TRY IT:
From the material below, please set down exactly the lines starting with the one with "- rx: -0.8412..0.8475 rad" and going on through the one with "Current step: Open", without a single picture.

DATASET EXTRACT:
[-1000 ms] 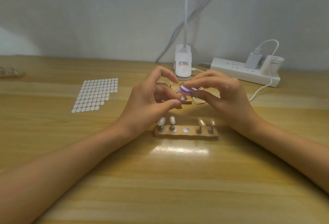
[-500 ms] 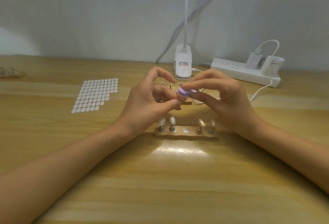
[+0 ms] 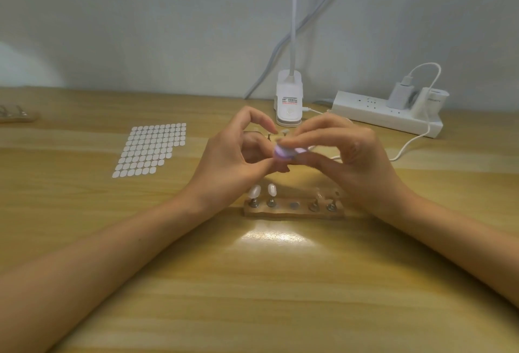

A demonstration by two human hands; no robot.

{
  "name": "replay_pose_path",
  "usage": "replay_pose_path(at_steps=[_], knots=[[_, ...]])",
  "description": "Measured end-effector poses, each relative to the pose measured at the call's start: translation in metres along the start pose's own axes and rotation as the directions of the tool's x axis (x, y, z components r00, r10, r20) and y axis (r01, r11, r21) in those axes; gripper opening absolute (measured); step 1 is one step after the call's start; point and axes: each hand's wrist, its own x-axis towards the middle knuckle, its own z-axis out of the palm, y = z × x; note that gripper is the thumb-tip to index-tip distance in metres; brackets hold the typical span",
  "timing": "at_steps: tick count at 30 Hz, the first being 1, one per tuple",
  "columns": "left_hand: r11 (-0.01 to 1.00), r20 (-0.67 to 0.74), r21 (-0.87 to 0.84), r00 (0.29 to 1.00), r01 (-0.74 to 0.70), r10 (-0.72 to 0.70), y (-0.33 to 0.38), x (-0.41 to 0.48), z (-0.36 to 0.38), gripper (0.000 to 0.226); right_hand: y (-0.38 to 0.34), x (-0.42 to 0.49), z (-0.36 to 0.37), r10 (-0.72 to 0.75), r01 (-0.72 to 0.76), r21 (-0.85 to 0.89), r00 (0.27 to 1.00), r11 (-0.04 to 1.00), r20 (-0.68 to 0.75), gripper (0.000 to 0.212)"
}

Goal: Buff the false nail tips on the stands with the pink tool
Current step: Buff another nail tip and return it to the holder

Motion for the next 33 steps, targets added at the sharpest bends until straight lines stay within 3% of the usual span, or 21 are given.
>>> replay_pose_path(at_steps=[5,8,12,22,26,30,33], knots=[[1.000,0.013,-0.016,1.000,0.008,-0.008,-0.0005,0.0010,-0.0006,0.040,0.0011,0.0017,-0.0019,0.074,-0.073,0.040,0.997,0.997,-0.027,0.027],[0.999,0.039,-0.030,0.999,-0.010,0.011,0.0001,0.0007,-0.0005,0.039,-0.0015,0.0005,0.0011,0.004,-0.005,0.032,1.000,0.999,0.020,0.024],[1.000,0.032,-0.020,0.999,-0.006,0.007,-0.0001,0.0009,-0.0003,0.040,0.0017,0.0024,-0.0032,0.076,-0.074,0.039,0.997,0.996,-0.031,0.024],[0.998,0.047,-0.062,0.999,-0.009,0.012,0.0012,0.0013,-0.0006,0.047,-0.0001,0.0016,0.0003,0.007,-0.006,-0.007,1.000,1.000,0.028,0.022],[0.999,0.040,-0.043,0.999,-0.002,0.004,0.0005,0.0013,0.0002,0.049,0.0036,0.0019,-0.0053,0.091,-0.091,-0.008,0.996,0.996,-0.016,0.020],[0.998,0.050,-0.055,0.999,-0.012,0.015,0.0004,0.0014,-0.0003,0.048,-0.0015,0.0010,0.0013,-0.004,0.004,-0.004,0.999,1.000,0.044,0.022],[0.999,0.034,-0.040,0.999,-0.001,0.002,-0.0009,0.0019,-0.0003,0.047,0.0024,0.0024,-0.0037,0.066,-0.066,-0.007,0.998,0.998,-0.012,0.020]])
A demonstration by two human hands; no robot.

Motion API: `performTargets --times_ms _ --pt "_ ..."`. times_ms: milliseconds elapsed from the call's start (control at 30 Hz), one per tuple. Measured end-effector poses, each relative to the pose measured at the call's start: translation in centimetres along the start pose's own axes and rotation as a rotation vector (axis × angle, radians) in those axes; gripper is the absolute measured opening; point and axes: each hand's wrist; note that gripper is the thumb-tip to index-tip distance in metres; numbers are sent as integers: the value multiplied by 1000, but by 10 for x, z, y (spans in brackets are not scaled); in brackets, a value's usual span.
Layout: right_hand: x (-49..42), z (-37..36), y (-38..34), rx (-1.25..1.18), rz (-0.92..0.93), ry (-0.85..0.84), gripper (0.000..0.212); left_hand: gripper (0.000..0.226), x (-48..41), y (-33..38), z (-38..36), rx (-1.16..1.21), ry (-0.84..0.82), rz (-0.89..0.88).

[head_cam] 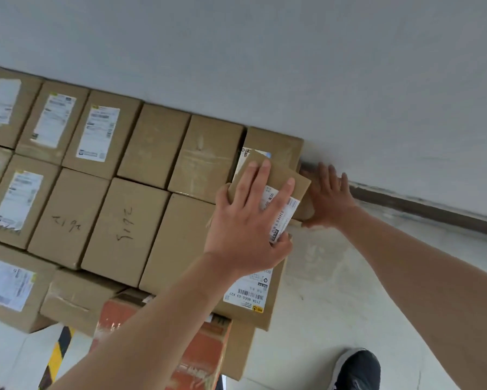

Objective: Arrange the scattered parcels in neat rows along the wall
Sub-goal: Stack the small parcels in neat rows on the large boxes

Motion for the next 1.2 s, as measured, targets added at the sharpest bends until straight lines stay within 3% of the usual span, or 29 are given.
performTargets --times_ms 100,167,367,567,667,967,1200 --pt "-6 -8 -10 64 36 12 133 83 1 -1 -3 3 19 5" --pt "-7 -8 -14 45 2 57 133 81 1 -3 -5 8 43 8" --pt "27 4 -12 -2 -148 -16 137 78 3 -3 -6 -11 35 36" --pt "106 61 24 -35 -79 10 122 86 5 4 22 -40 -123 180" --pt "144 113 35 -59 -86 25 124 92 2 4 55 -24 -217 89" --pt "240 276 11 -239 -147 216 122 92 9 -54 212 -66 -259 -171" --pt "234 346 -87 -238 99 249 122 108 83 -163 308 -142 -267 -106"
Point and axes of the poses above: each hand's wrist, its own x-axis away from the middle knuckle, its own z-axis out of the back of the hand, y = z × x, and after that the axes turned 10 degrees about y, right-handed
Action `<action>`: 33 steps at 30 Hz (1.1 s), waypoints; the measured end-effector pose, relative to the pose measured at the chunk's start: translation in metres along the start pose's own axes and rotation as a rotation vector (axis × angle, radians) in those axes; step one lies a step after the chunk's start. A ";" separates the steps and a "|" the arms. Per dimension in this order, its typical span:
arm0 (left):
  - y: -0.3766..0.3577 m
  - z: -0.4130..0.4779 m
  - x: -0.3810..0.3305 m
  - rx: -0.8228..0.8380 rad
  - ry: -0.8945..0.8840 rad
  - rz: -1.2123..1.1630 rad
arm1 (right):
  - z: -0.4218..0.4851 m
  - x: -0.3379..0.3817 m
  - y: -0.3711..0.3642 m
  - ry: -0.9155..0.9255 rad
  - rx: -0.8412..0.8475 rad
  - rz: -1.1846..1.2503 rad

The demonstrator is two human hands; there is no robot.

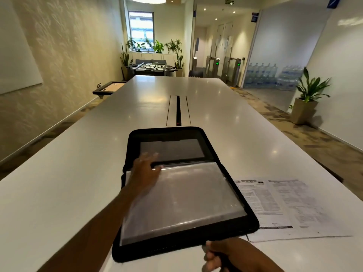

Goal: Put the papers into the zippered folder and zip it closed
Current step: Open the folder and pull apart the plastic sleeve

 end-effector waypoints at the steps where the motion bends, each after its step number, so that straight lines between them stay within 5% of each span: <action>1: -0.008 -0.011 -0.005 0.212 -0.107 0.002 | -0.004 0.001 0.000 -0.005 0.016 -0.054; 3: -0.022 -0.036 -0.001 0.612 -0.135 0.203 | -0.014 0.004 0.008 0.030 -0.068 -0.192; 6: -0.034 -0.063 0.019 0.729 -0.145 0.452 | -0.031 0.014 0.027 0.202 -0.303 -0.325; 13: -0.016 -0.062 0.003 0.418 -0.200 0.337 | -0.045 0.063 0.065 0.482 -0.740 -0.737; 17: 0.027 -0.054 -0.021 0.237 -0.259 0.135 | -0.029 0.091 0.076 0.460 -0.651 -1.064; 21: 0.080 -0.025 -0.050 0.210 -0.237 0.181 | 0.009 0.126 0.082 0.525 -0.714 -1.354; 28: 0.134 0.038 -0.068 -0.038 -0.079 0.136 | 0.085 0.207 0.078 0.766 -0.897 -1.069; 31: 0.121 0.031 -0.083 -0.388 -0.202 0.178 | 0.112 0.233 0.081 0.751 -0.943 -0.990; 33: 0.092 0.019 -0.091 -0.455 -0.331 0.215 | 0.130 0.247 0.088 0.705 -0.960 -0.971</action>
Point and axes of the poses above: each hand's wrist, its own z-axis towards the middle knuckle, its own y-axis out of the back of the hand, x = y × z, the point moved 2 cm from there along z, towards the middle knuckle, and after that the axes turned 15 degrees about x, right-handed, at the moved point
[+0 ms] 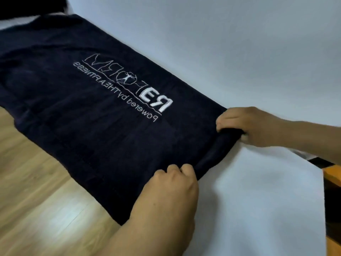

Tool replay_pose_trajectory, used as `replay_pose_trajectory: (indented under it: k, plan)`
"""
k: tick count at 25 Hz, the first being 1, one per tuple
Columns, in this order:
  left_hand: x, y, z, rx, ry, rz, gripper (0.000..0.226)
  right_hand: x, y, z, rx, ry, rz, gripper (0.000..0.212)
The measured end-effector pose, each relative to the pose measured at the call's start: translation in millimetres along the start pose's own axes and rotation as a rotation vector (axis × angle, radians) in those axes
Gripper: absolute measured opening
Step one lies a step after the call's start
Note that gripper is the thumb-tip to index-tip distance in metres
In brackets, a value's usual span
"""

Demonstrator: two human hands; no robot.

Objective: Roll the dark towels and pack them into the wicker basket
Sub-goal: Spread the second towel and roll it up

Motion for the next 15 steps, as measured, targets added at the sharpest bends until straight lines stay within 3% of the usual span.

SOLUTION FOR THIS PROBLEM:
  - rx: -0.8412..0.8475 rad
  - rz: -1.1846..1.2503 rad

The demonstrator is two human hands; there is no robot.


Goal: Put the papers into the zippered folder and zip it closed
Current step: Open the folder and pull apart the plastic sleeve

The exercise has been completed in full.